BANDUNG, SUAR MAHASISWA AWARDS — “Kuliah lancar, Nak?”, “Alhamdulillah, Bu. Semua baik,”. Itu jawaban yang hampir selalu saya berikan setiap kali orang tua menelepon. Meskipun saat itu saya sedang menghadapi tekanan tugas kampus, kurang tidur karena setor hafalan, atau menahan lelah karena belum sempat makan sejak pagi.
Sebagai mahasiswa yang juga santri, saya merasa harus selalu terlihat kuat dan baik-baik saja di depan orang tua. Tidak hanya karena saya tidak ingin mereka khawatir, tapi juga karena saya tahu betapa besar pengorbanan mereka agar saya bisa menempuh pendidikan seperti ini.
Saya menjalani hari-hari dengan jadwal yang padat.
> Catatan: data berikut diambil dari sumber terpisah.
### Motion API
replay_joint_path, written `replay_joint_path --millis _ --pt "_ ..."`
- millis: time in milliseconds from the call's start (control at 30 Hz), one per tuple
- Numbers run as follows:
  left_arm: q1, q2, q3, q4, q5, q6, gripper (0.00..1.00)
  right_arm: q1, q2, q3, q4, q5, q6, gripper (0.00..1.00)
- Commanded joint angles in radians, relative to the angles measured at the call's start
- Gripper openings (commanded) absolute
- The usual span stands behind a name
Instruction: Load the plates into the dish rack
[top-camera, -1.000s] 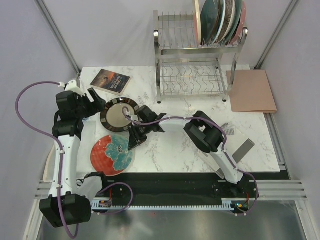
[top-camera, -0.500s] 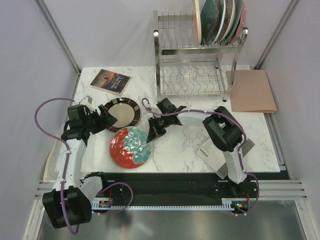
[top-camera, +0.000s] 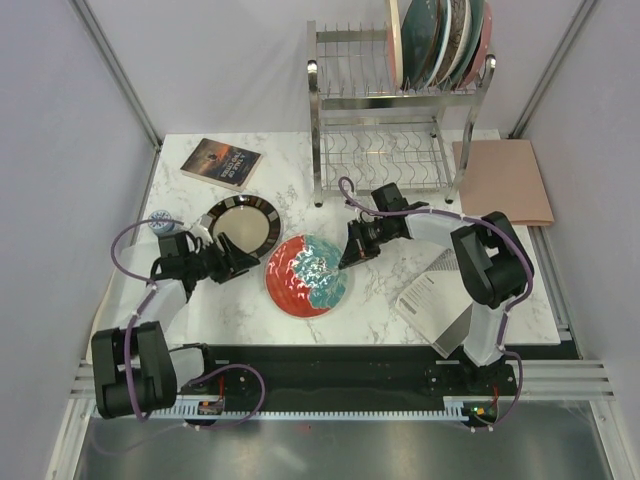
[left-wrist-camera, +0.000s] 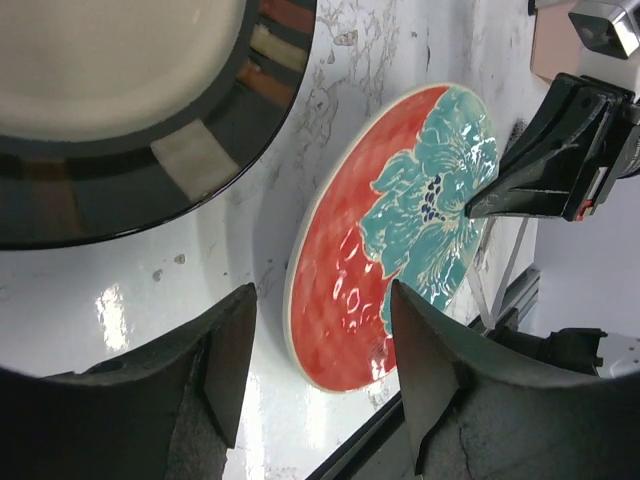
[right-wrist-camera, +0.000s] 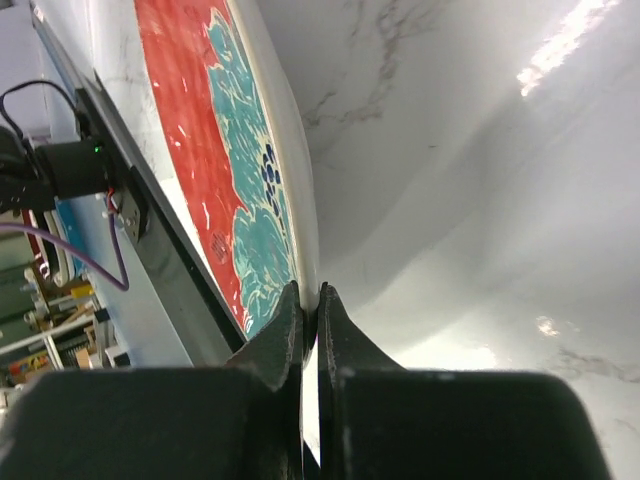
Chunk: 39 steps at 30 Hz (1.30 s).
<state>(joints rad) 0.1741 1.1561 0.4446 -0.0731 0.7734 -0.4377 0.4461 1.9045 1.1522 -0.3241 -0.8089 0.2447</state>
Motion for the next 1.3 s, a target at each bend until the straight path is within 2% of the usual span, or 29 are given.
replay_joint_path --millis 0,267,433,600,700,733,800,833,900,933,967,1033,1133,1267 --pt "-0.019 0.092 0.037 0.144 0.112 -0.001 0.62 0.017 -0.042 0.018 0.031 -0.183 -0.042 0.0" --pt "-0.057 0.226 0.086 0.131 0.141 0.085 0.62 0.013 -0.033 0.014 0.121 -0.28 0.057 0.0" --pt "-0.134 0.249 0.1 0.107 0.132 0.132 0.65 0.014 -0.016 0.01 0.215 -0.332 0.142 0.0" --pt "-0.16 0.269 0.109 0.095 0.129 0.142 0.64 0.014 -0.009 0.056 0.223 -0.363 0.159 0.0" --pt "-0.16 0.284 0.128 0.095 0.171 0.146 0.46 0.014 -0.005 0.055 0.223 -0.352 0.166 0.0" --pt "-0.162 0.292 0.134 0.09 0.185 0.149 0.3 0.013 -0.001 0.053 0.226 -0.333 0.169 0.0" --pt "-0.162 0.297 0.151 0.078 0.23 0.163 0.16 0.014 0.005 0.05 0.227 -0.319 0.166 0.0" --pt "-0.16 0.3 0.155 0.078 0.245 0.168 0.1 0.013 0.01 0.05 0.227 -0.312 0.16 0.03" --pt "-0.16 0.301 0.163 0.078 0.293 0.177 0.04 0.014 0.016 0.056 0.212 -0.296 0.147 0.26" --pt "-0.159 0.301 0.164 0.078 0.305 0.18 0.03 0.013 0.021 0.061 0.176 -0.291 0.11 0.44" --pt "-0.159 0.303 0.164 0.078 0.331 0.182 0.02 0.013 0.022 0.067 0.159 -0.282 0.096 0.51" --pt "-0.16 0.301 0.163 0.079 0.339 0.177 0.02 0.013 0.036 0.066 0.143 -0.282 0.09 0.58" --pt "-0.16 0.301 0.164 0.081 0.339 0.174 0.02 0.019 0.048 0.064 0.142 -0.273 0.088 0.62" --pt "-0.16 0.31 0.174 0.096 0.351 0.16 0.02 0.037 0.079 0.086 0.135 -0.251 0.099 0.63"
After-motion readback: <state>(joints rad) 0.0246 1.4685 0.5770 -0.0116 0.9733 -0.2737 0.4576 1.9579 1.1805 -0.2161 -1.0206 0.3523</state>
Pagi hari saya mengaji Al-Qur’an, siangnya kuliah, sore kembali mengaji, dan malam mengikuti pengajian kitab di pondok. Hampir tidak ada waktu istirahat yang cukup, apalagi untuk sekadar memulihkan pikiran.
Namun semua itu saya simpan sendiri. Bukan karena saya tidak butuh bantuan, tapi karena saya merasa tidak boleh mengeluh. Kadang saya merasa tidak adil terhadap diri saya sendiri memaksa terus berjalan, meskipun secara mental saya sedang kelelahan.
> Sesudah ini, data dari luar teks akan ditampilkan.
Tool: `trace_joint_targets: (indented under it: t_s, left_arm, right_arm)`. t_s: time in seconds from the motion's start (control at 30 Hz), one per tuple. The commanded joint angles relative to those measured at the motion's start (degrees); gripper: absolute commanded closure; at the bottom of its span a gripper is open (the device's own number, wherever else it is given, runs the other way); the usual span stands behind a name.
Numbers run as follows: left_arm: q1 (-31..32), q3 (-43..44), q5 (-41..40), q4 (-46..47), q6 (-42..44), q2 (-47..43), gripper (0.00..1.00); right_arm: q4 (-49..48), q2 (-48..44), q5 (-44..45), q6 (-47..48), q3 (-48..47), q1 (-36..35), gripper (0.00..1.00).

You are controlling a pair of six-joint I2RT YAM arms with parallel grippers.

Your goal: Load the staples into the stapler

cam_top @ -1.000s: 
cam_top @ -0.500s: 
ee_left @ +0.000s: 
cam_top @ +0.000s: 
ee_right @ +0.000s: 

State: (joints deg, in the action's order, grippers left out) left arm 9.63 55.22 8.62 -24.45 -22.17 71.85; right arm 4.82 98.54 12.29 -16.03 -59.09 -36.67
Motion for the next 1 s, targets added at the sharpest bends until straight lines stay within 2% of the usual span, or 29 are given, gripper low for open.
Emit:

Saya percaya, banyak mahasiswa lain yang juga mengalami hal serupa. Kita tersenyum di depan orang tua, menjawab semua pertanyaan dengan kalimat yang meyakinkan, padahal di dalam hati ada banyak hal yang belum selesai.
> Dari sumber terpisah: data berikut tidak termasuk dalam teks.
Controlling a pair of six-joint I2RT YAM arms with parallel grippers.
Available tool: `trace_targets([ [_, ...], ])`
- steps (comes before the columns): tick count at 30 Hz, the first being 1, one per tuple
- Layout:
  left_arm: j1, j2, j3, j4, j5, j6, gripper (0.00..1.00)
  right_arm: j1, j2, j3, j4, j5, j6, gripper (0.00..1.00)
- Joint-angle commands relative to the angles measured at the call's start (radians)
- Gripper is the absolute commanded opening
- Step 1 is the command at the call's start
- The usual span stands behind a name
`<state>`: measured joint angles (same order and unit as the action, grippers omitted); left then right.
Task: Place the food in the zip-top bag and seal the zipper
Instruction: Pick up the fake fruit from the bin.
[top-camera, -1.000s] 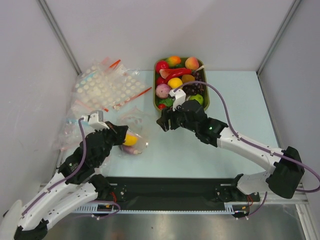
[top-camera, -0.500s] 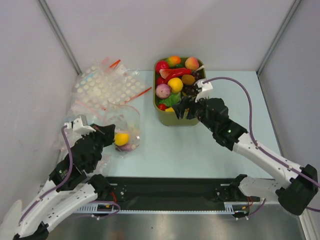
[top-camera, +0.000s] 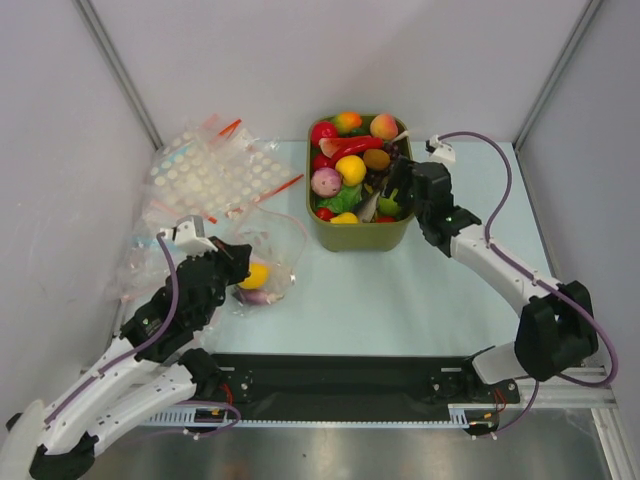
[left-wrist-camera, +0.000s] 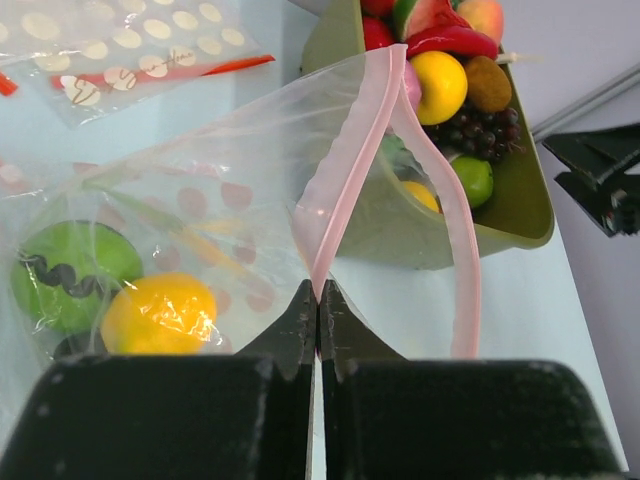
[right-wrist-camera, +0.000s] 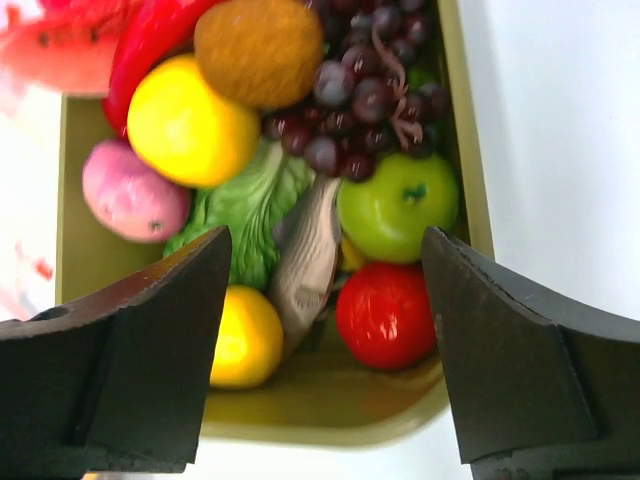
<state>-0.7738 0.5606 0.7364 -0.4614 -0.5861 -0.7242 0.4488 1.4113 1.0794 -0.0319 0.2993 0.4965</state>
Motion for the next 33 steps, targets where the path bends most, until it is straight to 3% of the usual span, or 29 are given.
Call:
trace_targets([
  [1,0.004,0.005,-0.008,0.07,0.049,0.011,0.0,-0.007,0.049,0.092,0.043,0.109,0.05,0.8],
  [6,0.004,0.016,-0.017,0.075,0.063,0.009,0.0,-0.024,0.141,0.137,0.063,0.118,0.019,0.65],
  [10,0.004,0.021,-0.019,0.078,0.075,0.012,0.0,-0.045,0.196,0.18,0.043,0.104,0.001,0.47],
  [27,0.004,0.021,-0.019,0.076,0.08,0.017,0.0,-0.09,0.27,0.198,0.058,0.104,0.042,0.45],
  [33,0.004,0.016,-0.019,0.076,0.078,0.02,0.0,-0.11,0.301,0.203,0.076,0.078,0.065,0.32],
])
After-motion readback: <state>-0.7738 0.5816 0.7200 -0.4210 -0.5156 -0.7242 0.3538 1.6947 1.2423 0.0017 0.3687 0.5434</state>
Kesehatan mental di kalangan mahasiswa-santri adalah hal penting yang perlu mulai dibicarakan. Kita harus punya ruang untuk jujur terhadap diri sendiri, tanpa merasa bersalah. Karena menjadi tangguh bukan berarti harus memendam semuanya sendirian.
Saya belajar bahwa merawat diri bukan bentuk kelemahan. Justru dengan menjaga pikiran dan hati tetap sehat, saya bisa menjalani peran saya dengan lebih utuh sebagai santri, mahasiswa, dan juga sebagai anak yang ingin terus membanggakan orang tua, tanpa kehilangan dirinya sendiri.
Tidak apa-apa sesekali lelah. Tidak apa-apa jujur. Karena dari kejujuran itulah kita bisa tumbuh dengan lebih kuat.